The deadline day clock on the credit limit is ticking

But the most important political deadline is the X day.

The Bipartisan Policy Center think tank, a go-to source for identifying that limit, expects it to happen sooner than originally thought thanks to the student loan freeze, which withholding government payments from millions of borrowers, and the Fed’s rate hike. increase, which raises the cost of borrowing by the Treasury to finance federal operations.

“In both of these things, you are talking about tens of billions of dollars,” said the director of the economy Shai Akabas, who believes that is enough to speed up the day X in a few weeks.

The group now expects to break even by the middle of the year.

In the short term this will be just one of the risks that threaten to limit the upcoming debt ceiling. most controversial in history. Conservative Republicans have stepped up their influence in the Speaker’s race demanding budget cuts in exchange for allowing the government to borrow money. The Biden administration is pushing for a clean extension and refuses to negotiate.

The debt default is largely unknown because of its impact on financial markets, where a government default on its bonds can cause chaos, and on the economy as a whole, if not the US can pay things like Social Security benefits and military pay. .

X-day debt limit Estimates by groups such as the Bipartisan Policy Center are critical to Washington’s focus on the urgency of solving the crisis. Treasury Secretary Janet Yellen told Congress last week that the U.S. will meet its borrowing limit on Thursday, instead of the individual estimate for a few days. before his book. That left some politicians unable, although the Chief Financial Officer provided official information near the deadline.

“He should have told us earlier than this,” said Sen. Rick Scott (R-Fla.) said in an interview Wednesday. “That would have given Congress time to deal with this issue first.”

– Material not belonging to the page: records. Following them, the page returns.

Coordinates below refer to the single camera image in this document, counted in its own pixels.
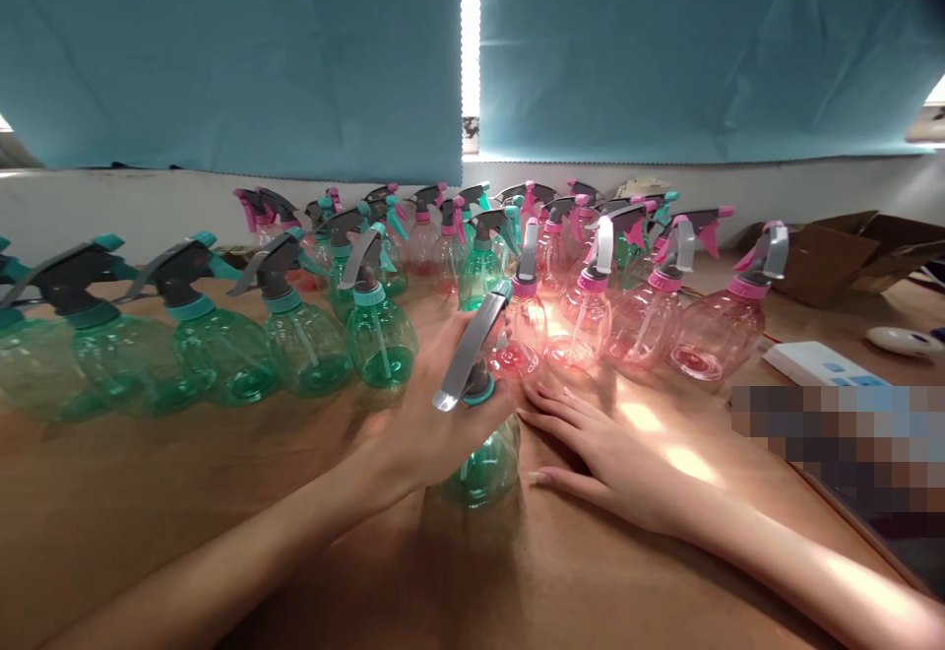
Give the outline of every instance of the hand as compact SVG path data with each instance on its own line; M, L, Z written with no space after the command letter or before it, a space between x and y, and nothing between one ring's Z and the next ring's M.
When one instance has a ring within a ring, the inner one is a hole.
M515 414L515 402L501 379L495 383L492 398L477 407L461 402L448 413L433 407L433 394L473 316L452 316L436 341L424 345L399 410L385 431L369 442L384 459L385 475L397 482L400 496L445 481Z
M519 409L525 423L550 433L577 453L592 476L563 468L539 468L538 485L568 492L650 532L688 539L701 515L722 494L676 470L633 431L568 389L551 393L526 386L539 414Z

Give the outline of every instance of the green spray bottle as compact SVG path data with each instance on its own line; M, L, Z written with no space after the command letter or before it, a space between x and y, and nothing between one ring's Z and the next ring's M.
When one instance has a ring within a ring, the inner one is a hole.
M167 314L177 321L174 348L206 397L223 407L241 407L275 392L279 378L263 329L192 288L204 277L237 281L242 276L210 250L216 242L213 234L201 231L167 249L139 272L118 302L134 300L154 283Z
M489 182L480 182L479 184L467 187L457 193L457 197L464 199L463 204L463 224L466 225L466 241L472 241L475 237L475 231L470 226L470 219L473 218L473 204L478 204L484 212L492 209L489 204L489 189L492 185Z
M407 275L407 266L404 263L404 255L397 245L397 241L391 238L391 232L396 233L400 238L408 239L407 229L401 220L399 212L403 210L400 205L400 198L397 195L388 195L381 199L368 200L357 203L357 211L361 214L361 233L367 233L371 225L380 222L385 227L384 232L384 251L387 258L394 265L393 271L383 270L375 273L377 280L384 287L387 297L397 297L407 291L409 279Z
M29 269L4 252L0 236L0 284L12 285ZM108 411L72 357L72 328L61 320L23 316L15 303L0 308L0 396L30 419L78 423Z
M228 295L249 291L256 279L269 310L266 333L270 358L283 387L301 399L332 394L351 380L351 360L345 337L332 316L317 305L302 302L285 280L293 268L307 268L301 249L305 232L287 229L246 265Z
M477 406L492 396L495 380L487 360L499 337L504 335L503 314L511 297L512 284L501 281L482 301L482 307L460 339L439 390L433 395L433 406L440 411L451 412L460 401ZM501 499L518 478L520 439L518 419L511 415L456 473L439 485L440 493L467 509Z
M377 275L391 272L383 224L376 223L358 240L347 261L341 288L351 290L354 310L347 321L347 351L368 386L391 389L413 372L419 343L404 312L389 300Z
M4 302L27 286L38 287L75 330L73 356L106 403L127 416L164 417L189 407L202 391L199 377L177 357L173 328L125 315L87 291L109 274L116 280L137 276L112 253L123 243L115 234L105 234L54 256L20 279Z
M345 274L347 259L351 255L351 241L347 237L350 231L359 231L362 217L357 208L347 209L329 217L322 227L330 235L332 251L332 270L328 273L328 302L342 325L347 325L347 318L354 310L354 296L351 290L339 288Z
M470 219L473 242L460 271L460 310L479 308L485 297L505 278L502 262L492 247L494 231L505 240L516 257L521 255L519 244L513 237L512 226L508 224L512 219L518 223L518 217L507 214L504 208L480 212Z

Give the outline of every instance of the table surface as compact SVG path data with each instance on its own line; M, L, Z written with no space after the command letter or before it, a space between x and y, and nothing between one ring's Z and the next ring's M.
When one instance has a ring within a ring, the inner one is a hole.
M692 288L722 288L733 259L697 259ZM97 286L112 297L122 285ZM258 321L257 293L220 305ZM456 309L416 282L401 299L421 347ZM156 298L125 306L167 320ZM769 333L821 340L893 384L945 381L939 363L864 343L875 324L929 330L945 298L902 282L839 310L771 293ZM44 309L39 315L47 314ZM545 372L543 376L558 376ZM607 366L566 381L690 474L743 497L814 541L893 578L896 570L790 465L730 429L732 384L788 384L757 358L707 386L657 369L634 381ZM396 395L356 383L328 400L280 393L247 409L198 405L163 421L77 426L0 415L0 637L32 647L150 571L318 476L381 430ZM524 429L520 470L559 463ZM338 540L236 628L225 647L836 647L823 631L727 564L524 485L475 512L432 491Z

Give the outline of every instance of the spray bottle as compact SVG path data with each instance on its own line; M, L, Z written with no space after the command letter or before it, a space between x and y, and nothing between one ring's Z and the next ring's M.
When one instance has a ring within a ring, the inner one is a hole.
M394 240L396 235L400 239L407 238L407 230L401 221L404 208L400 204L400 198L395 195L373 202L358 202L357 211L361 213L361 233L366 233L371 225L380 222L386 229L383 235L385 258L394 264L394 270L383 270L375 274L377 279L384 286L387 297L397 297L407 292L408 276L407 266L404 263L403 250Z
M163 417L186 409L202 392L200 377L181 365L174 330L151 318L124 315L87 288L110 274L132 280L137 271L112 254L124 241L114 234L64 251L32 269L3 303L36 286L72 326L72 353L108 406L134 417Z
M590 201L588 195L559 197L546 202L548 221L541 228L538 244L535 248L535 268L538 275L538 293L544 297L558 297L568 287L568 271L571 258L568 255L567 242L561 235L563 220L576 207L582 207Z
M453 355L433 406L451 412L462 400L469 406L488 401L495 390L487 359L503 329L503 312L512 295L508 281L498 283L482 301ZM475 509L501 499L518 478L518 419L510 416L463 463L460 470L439 485L451 503Z
M437 209L443 204L443 192L446 182L430 185L417 190L410 200L416 204L414 218L410 228L410 243L407 249L407 264L410 272L418 276L435 275L433 247L436 245L436 227L430 221L430 205Z
M261 249L279 236L282 230L276 225L276 213L263 201L262 195L245 189L234 189L233 194L243 206L246 226L253 239L253 250Z
M463 223L464 199L456 197L444 200L440 205L442 221L440 237L433 247L433 265L436 281L433 289L441 295L452 295L460 287L460 271L470 253L466 230L457 225Z
M489 367L498 375L528 376L538 369L544 357L548 318L538 296L537 242L538 219L529 217L522 258L512 278L512 301L505 311L505 333L489 359Z
M669 351L670 366L702 381L726 379L745 364L765 332L761 299L782 279L788 261L788 228L768 222L754 247L735 264L728 288L682 311Z
M593 204L597 200L598 195L603 197L603 195L591 185L586 182L579 182L575 179L569 179L568 184L571 186L571 195L587 195L588 201L585 204L582 204L578 211L572 212L568 217L568 221L571 223L571 229L565 232L565 242L568 245L568 257L571 259L571 265L581 262L585 256L588 254L588 249L585 241L585 236L587 235L587 227L593 224L600 214L593 209Z
M279 380L263 329L245 315L216 307L192 287L204 277L237 281L242 276L210 250L216 242L213 234L201 231L164 251L117 302L131 302L154 283L167 314L177 321L174 348L180 360L208 399L240 407L268 397Z
M290 228L257 253L228 295L246 293L257 280L269 310L264 331L282 386L301 399L327 396L351 380L342 329L320 307L302 302L285 273L304 259L305 232Z
M677 215L649 281L629 291L614 309L606 353L618 371L651 369L672 344L682 315L679 289L683 276L692 271L695 244L689 218Z
M0 284L13 285L29 269L4 252ZM78 423L108 411L72 357L72 328L61 320L25 318L12 300L0 307L0 394L14 411L44 423Z
M324 271L326 274L332 270L331 236L326 229L322 229L322 225L334 214L332 207L332 200L328 197L322 197L305 205L305 216L312 223L312 230L306 236L306 241L309 236L312 237L310 242L312 248L308 257L318 266L318 272ZM328 276L320 276L318 272L312 274L315 278L315 286L322 293L327 293Z
M263 203L279 216L283 231L288 228L301 228L302 224L295 216L295 205L281 194L271 189L258 187L256 191L262 198ZM318 282L315 280L316 276L321 277L324 284L328 283L328 269L323 269L319 265L319 261L324 261L325 258L324 256L318 256L316 254L317 244L312 236L305 236L305 239L302 241L302 250L304 250L305 255L308 256L309 262L315 264L316 272L312 273L305 269L294 269L286 274L286 278L300 292L314 293L318 290Z
M712 254L713 258L719 258L719 247L716 244L716 230L719 228L719 220L731 217L735 213L735 208L731 205L724 207L711 207L707 209L685 210L679 212L677 216L689 218L692 225L692 231L706 250ZM664 228L660 235L653 242L650 248L643 256L630 264L623 277L622 287L625 290L633 289L647 282L650 274L656 268L654 259L669 239L672 225Z
M457 193L458 197L463 198L463 224L466 230L466 241L472 242L475 239L475 229L470 224L470 219L473 218L473 204L478 204L484 212L492 209L488 194L490 187L491 185L488 182L480 182Z
M561 299L563 322L548 340L548 361L567 370L586 371L598 363L610 337L607 279L613 262L613 224L600 217L593 229L588 265Z
M361 213L355 208L329 217L323 226L330 235L329 248L332 251L332 270L328 275L328 301L332 304L332 312L342 325L347 324L347 317L354 310L354 296L351 290L339 288L342 277L345 275L347 259L351 255L351 241L347 235L350 231L358 231L361 222Z
M380 222L363 233L345 267L341 288L353 290L354 311L347 321L347 351L364 383L392 389L407 382L419 343L404 312L387 299L377 279L394 264L384 248Z
M519 245L510 239L507 222L510 216L505 209L480 212L470 219L474 241L472 251L460 271L460 310L476 310L482 301L503 280L502 262L492 248L492 233L506 240L513 253L518 255Z
M547 204L557 199L558 193L546 185L529 180L502 190L497 195L493 195L492 199L503 207L510 207L512 205L512 198L518 196L525 198L522 204L523 223L529 218L535 217L538 219L538 229L540 230L548 219L549 212ZM541 203L540 209L536 207L536 203Z

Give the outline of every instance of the blue fabric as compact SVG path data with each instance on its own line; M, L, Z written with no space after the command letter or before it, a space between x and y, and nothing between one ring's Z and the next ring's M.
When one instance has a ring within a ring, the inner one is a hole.
M459 184L459 0L0 0L0 109L54 167Z
M482 0L480 149L619 163L922 151L945 0Z

Scott, a member of the Budget Committee, supported legislation that prioritized several items – including paying interest on unpaid debt, Social Security and funding the military – if the debt limit is not raised before the Ministry of Finance runs out of money. cover his responsibilities.

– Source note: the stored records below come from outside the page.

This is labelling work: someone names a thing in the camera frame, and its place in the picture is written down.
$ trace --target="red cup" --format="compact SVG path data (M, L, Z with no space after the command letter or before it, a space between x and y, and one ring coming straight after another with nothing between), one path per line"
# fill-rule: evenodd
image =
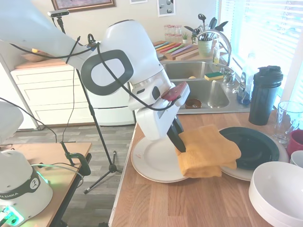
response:
M295 130L290 133L287 153L291 156L297 150L303 150L303 130Z

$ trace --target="black plate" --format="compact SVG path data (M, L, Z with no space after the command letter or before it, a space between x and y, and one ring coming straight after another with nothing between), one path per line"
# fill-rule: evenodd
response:
M231 127L222 129L220 133L238 145L241 151L241 157L236 160L238 168L253 170L265 162L279 160L279 148L275 142L259 131Z

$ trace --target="stainless steel sink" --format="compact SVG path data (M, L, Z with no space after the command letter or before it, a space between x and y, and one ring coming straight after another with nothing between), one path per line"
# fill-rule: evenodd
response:
M171 61L162 63L170 80L204 78L204 75L213 72L210 65L203 61Z
M202 103L200 109L186 109L183 105L178 114L214 114L214 113L237 113L249 112L250 106L243 106L238 103L237 95L232 92L239 83L227 87L223 79L208 81L204 79L206 73L213 72L216 68L203 61L171 61L162 63L169 79L174 84L186 81L190 88L187 99L196 98Z

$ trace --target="folded towel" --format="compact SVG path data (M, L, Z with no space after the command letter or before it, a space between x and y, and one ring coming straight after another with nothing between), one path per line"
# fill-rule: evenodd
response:
M216 126L208 125L179 134L186 152L176 149L181 173L186 177L222 176L220 166L237 168L241 157L238 146L222 136Z

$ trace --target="green sponge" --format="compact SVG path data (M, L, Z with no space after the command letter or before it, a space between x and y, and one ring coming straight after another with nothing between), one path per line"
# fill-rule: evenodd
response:
M205 74L204 78L207 80L222 79L223 74L220 72L207 73Z

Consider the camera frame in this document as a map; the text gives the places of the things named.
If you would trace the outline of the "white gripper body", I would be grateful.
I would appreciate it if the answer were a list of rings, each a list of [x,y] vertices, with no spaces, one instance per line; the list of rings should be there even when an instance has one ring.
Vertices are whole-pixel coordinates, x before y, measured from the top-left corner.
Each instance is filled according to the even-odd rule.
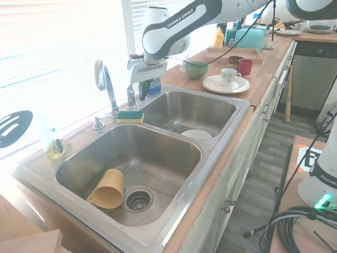
[[[164,76],[167,70],[167,61],[160,60],[155,65],[148,65],[142,59],[132,60],[128,65],[130,83],[138,83]]]

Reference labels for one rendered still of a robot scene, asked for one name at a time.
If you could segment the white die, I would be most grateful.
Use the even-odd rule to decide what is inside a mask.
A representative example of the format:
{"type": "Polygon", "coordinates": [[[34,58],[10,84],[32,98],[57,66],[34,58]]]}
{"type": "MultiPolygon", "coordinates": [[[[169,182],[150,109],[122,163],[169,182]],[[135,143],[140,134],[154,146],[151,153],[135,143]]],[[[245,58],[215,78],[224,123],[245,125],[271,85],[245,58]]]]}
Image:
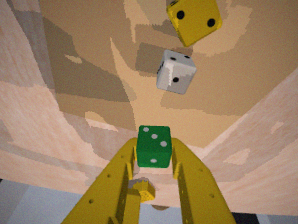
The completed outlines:
{"type": "Polygon", "coordinates": [[[158,68],[156,87],[183,95],[196,72],[190,56],[166,49],[158,68]]]}

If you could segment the green die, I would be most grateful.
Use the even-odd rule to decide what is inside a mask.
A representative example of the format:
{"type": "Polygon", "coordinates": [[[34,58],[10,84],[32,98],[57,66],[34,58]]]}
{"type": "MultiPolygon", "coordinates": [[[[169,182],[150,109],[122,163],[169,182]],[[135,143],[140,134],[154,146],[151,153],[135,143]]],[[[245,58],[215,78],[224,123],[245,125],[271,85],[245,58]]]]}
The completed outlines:
{"type": "Polygon", "coordinates": [[[172,155],[170,127],[139,126],[137,164],[146,168],[168,168],[172,155]]]}

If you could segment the yellow die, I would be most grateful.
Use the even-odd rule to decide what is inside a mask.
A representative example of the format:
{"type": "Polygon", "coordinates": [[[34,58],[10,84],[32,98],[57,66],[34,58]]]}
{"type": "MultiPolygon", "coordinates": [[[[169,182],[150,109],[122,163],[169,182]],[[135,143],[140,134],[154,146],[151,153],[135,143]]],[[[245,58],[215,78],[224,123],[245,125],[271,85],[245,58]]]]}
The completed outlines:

The Treasury declined to comment for this story.

To be sure, there is still uncertainty as to when the current deadline will be due to the many policy and economic changes that are affecting the finances of the government.

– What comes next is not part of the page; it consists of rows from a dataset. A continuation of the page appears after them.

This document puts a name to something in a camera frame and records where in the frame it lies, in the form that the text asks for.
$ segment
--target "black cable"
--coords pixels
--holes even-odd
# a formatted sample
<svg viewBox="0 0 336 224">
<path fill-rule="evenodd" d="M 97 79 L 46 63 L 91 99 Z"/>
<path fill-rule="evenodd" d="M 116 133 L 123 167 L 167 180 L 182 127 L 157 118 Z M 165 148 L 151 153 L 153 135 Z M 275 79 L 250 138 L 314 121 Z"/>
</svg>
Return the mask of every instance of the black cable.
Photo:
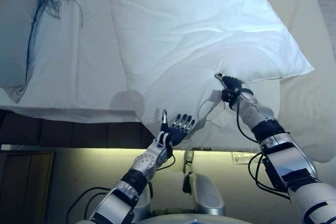
<svg viewBox="0 0 336 224">
<path fill-rule="evenodd" d="M 65 223 L 66 224 L 70 224 L 69 221 L 69 216 L 70 216 L 70 212 L 71 210 L 74 208 L 74 206 L 78 203 L 78 201 L 80 201 L 80 199 L 87 194 L 88 192 L 92 191 L 92 190 L 105 190 L 105 191 L 109 191 L 111 190 L 111 188 L 106 188 L 106 187 L 101 187 L 101 186 L 95 186 L 95 187 L 91 187 L 89 189 L 86 189 L 84 192 L 82 192 L 81 195 L 79 195 L 79 197 L 71 204 L 71 206 L 69 207 L 67 213 L 65 214 Z"/>
<path fill-rule="evenodd" d="M 106 195 L 107 193 L 96 193 L 95 195 L 93 195 L 89 201 L 87 202 L 86 206 L 85 206 L 85 211 L 84 211 L 84 220 L 88 219 L 88 211 L 89 211 L 89 206 L 90 203 L 94 200 L 94 198 L 96 198 L 99 195 Z"/>
<path fill-rule="evenodd" d="M 258 181 L 258 174 L 259 174 L 259 168 L 260 168 L 260 164 L 261 164 L 261 160 L 262 160 L 263 156 L 264 156 L 263 154 L 260 156 L 260 159 L 259 159 L 259 162 L 258 162 L 258 165 L 257 165 L 257 169 L 256 169 L 256 185 L 257 185 L 257 187 L 259 187 L 261 190 L 264 190 L 268 193 L 271 193 L 271 194 L 274 194 L 274 195 L 277 195 L 277 196 L 280 196 L 282 198 L 290 200 L 290 198 L 288 196 L 280 194 L 280 193 L 276 193 L 276 191 L 269 190 L 269 189 L 264 188 L 260 185 L 261 183 Z"/>
<path fill-rule="evenodd" d="M 163 170 L 163 169 L 169 168 L 169 167 L 171 167 L 172 165 L 174 165 L 174 164 L 175 164 L 175 161 L 176 161 L 174 154 L 172 155 L 172 157 L 173 157 L 174 161 L 173 161 L 170 165 L 167 165 L 167 166 L 165 166 L 165 167 L 161 167 L 161 168 L 157 169 L 156 171 Z"/>
<path fill-rule="evenodd" d="M 248 137 L 248 136 L 242 131 L 242 129 L 240 128 L 240 125 L 239 125 L 239 107 L 240 107 L 240 96 L 238 96 L 238 98 L 237 98 L 237 116 L 236 116 L 236 122 L 237 122 L 237 126 L 238 126 L 238 129 L 239 129 L 240 133 L 241 133 L 244 137 L 246 137 L 247 139 L 249 139 L 250 141 L 255 142 L 255 143 L 258 143 L 258 141 L 253 140 L 252 138 Z"/>
<path fill-rule="evenodd" d="M 253 162 L 253 160 L 257 157 L 257 156 L 259 156 L 260 154 L 262 154 L 261 152 L 259 152 L 258 154 L 256 154 L 256 155 L 254 155 L 251 159 L 250 159 L 250 161 L 248 162 L 248 165 L 247 165 L 247 169 L 248 169 L 248 173 L 250 174 L 250 176 L 253 178 L 253 180 L 256 182 L 257 181 L 257 179 L 256 179 L 256 177 L 252 174 L 252 172 L 251 172 L 251 164 L 252 164 L 252 162 Z M 280 192 L 279 190 L 277 190 L 277 189 L 275 189 L 275 188 L 272 188 L 272 187 L 269 187 L 269 186 L 266 186 L 266 185 L 264 185 L 263 183 L 261 183 L 261 182 L 259 182 L 258 181 L 258 183 L 261 185 L 261 186 L 263 186 L 263 187 L 265 187 L 265 188 L 267 188 L 267 189 L 269 189 L 269 190 L 273 190 L 273 191 L 278 191 L 278 192 Z"/>
<path fill-rule="evenodd" d="M 263 158 L 264 155 L 261 155 L 260 159 L 259 159 L 259 162 L 258 162 L 258 165 L 257 165 L 257 169 L 256 169 L 256 177 L 252 174 L 251 172 L 251 163 L 252 161 L 257 157 L 259 156 L 260 154 L 262 154 L 261 152 L 256 154 L 255 156 L 253 156 L 250 161 L 248 162 L 248 172 L 250 174 L 250 176 L 253 178 L 253 180 L 255 181 L 256 185 L 261 189 L 261 190 L 264 190 L 264 191 L 267 191 L 268 193 L 271 193 L 271 194 L 275 194 L 277 196 L 280 196 L 280 197 L 283 197 L 285 199 L 289 199 L 289 197 L 287 197 L 286 195 L 283 195 L 283 194 L 278 194 L 280 193 L 281 191 L 275 189 L 275 188 L 272 188 L 272 187 L 268 187 L 266 185 L 264 185 L 263 183 L 259 182 L 258 181 L 258 174 L 259 174 L 259 169 L 260 169 L 260 165 L 261 165 L 261 160 Z"/>
</svg>

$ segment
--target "wooden cabinet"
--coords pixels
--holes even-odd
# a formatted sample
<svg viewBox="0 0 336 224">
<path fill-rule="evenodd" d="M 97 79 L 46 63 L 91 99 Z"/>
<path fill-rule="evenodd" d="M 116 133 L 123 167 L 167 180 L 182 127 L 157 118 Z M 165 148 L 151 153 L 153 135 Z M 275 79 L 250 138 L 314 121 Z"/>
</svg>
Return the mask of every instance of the wooden cabinet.
<svg viewBox="0 0 336 224">
<path fill-rule="evenodd" d="M 0 223 L 44 223 L 53 152 L 0 152 Z"/>
</svg>

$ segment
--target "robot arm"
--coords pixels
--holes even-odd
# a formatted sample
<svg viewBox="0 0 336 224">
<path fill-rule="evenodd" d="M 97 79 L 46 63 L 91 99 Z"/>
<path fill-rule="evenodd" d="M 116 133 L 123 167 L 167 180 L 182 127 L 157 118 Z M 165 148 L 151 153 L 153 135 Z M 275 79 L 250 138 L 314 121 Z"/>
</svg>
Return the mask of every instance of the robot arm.
<svg viewBox="0 0 336 224">
<path fill-rule="evenodd" d="M 273 111 L 259 104 L 250 90 L 242 89 L 238 79 L 220 73 L 215 77 L 224 86 L 222 100 L 253 132 L 270 181 L 289 194 L 302 223 L 336 223 L 336 188 L 318 180 L 313 162 L 281 127 Z"/>
<path fill-rule="evenodd" d="M 147 183 L 172 154 L 172 146 L 178 144 L 188 134 L 195 121 L 191 116 L 179 115 L 171 127 L 167 124 L 167 114 L 163 111 L 161 132 L 147 150 L 139 155 L 128 172 L 107 193 L 90 217 L 98 224 L 126 224 L 134 218 L 133 209 L 139 201 Z"/>
</svg>

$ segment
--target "mattress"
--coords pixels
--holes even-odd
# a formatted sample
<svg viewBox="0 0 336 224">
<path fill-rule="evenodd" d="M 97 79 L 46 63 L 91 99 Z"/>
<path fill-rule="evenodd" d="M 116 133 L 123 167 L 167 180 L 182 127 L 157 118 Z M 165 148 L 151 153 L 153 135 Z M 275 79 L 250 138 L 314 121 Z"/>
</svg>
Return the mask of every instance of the mattress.
<svg viewBox="0 0 336 224">
<path fill-rule="evenodd" d="M 26 93 L 14 103 L 0 89 L 0 109 L 81 123 L 137 121 L 111 29 L 110 1 L 75 1 L 62 2 L 60 19 L 43 13 Z"/>
<path fill-rule="evenodd" d="M 27 91 L 16 104 L 0 89 L 0 109 L 82 123 L 138 121 L 111 29 L 109 0 L 76 1 L 82 15 L 74 1 L 63 2 L 60 20 L 43 13 Z M 336 156 L 336 67 L 317 0 L 268 1 L 316 70 L 250 88 L 260 102 L 273 108 L 280 123 L 313 160 L 326 162 Z M 234 116 L 219 104 L 177 148 L 258 152 L 258 145 L 238 133 Z M 249 129 L 242 128 L 249 134 Z"/>
</svg>

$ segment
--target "gray pillow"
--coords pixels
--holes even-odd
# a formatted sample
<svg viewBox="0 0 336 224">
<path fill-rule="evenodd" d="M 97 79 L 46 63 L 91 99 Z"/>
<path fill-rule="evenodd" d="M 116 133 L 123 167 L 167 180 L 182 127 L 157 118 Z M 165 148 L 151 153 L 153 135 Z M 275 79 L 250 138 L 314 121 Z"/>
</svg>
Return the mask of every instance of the gray pillow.
<svg viewBox="0 0 336 224">
<path fill-rule="evenodd" d="M 0 0 L 0 87 L 19 102 L 32 75 L 39 0 Z"/>
</svg>

“The period in which these measures can last depends on a lot of uncertainty, including the challenges of predicting the payments and receipts of the US government in the coming months,” Yellen said. to lawmakers in a letter Thursday. “I respectfully urge Congress to act quickly to protect the full faith and credit of the United States.”

student debt

Student loan repayment is a reason why the Biden administration decided in November to extend the freeze on federal payments for the eighth time due to the Covid-19 pandemic.

The Department of Education delayed payments in January after a federal court halted the administration’s plan to forgive student loans. The case is now before the Supreme Court.

The latest extension will expire 60 days after the trial or the administration can implement a relief, or 60 days after June 30 if there is no decision on that time

Akabas of the Bipartisan Policy Center says the government is missing out on paying its debts by about $5 billion a month.

Price increase

The continuation of the series of interest rate increases the Fed has been doing against inflation since last March is another pressure point.

The increase in rates forces the government to pay more to service its debts, which means more money goes abroad. The Fed last year raised its key lending rate from near zero to over 4 percent.

The rise in federal interest rates has yet to hit the same level, said Wendy Edelberg, director of the Hamilton Project at the Brookings Institution and a former chief economist at the Congressional Budget Office.

“There’s not a lot of debt to transfer to these high rates,” he said, noting that the average interest rate paid by the U.S. remains at 2 percent, not much higher than which CBO estimated last May.

However, Akabas said the damage to the federal budget could be in the tens of billions of dollars.

The cost of money and taxes

There could also be an impact on the price, as Treasury Inflation-Protected Securities, a type of government bond that has attracted renewed interest from investors in recent months as its value has risen when raise prices. Although the rate of inflation has started to decrease in the past few months, if that situation were to change it could reach tens of billions of dollars in more debt on the books.

However, the impact of the increase in the cost of living may be mixed, as the increase in wages for workers will increase the government’s income.

One of the important things will come when it comes to filing taxes. Strong earnings can push the X date out, but the numbers are promising ways to get closer. The Treasury had an alarm in paying taxes that were more than budgeted last year.

“There’s no reason anyone should be complacent about their time,” said former Congressional Treasury Director Douglas Holtz-Eakin, who is now president. the American Action Forum.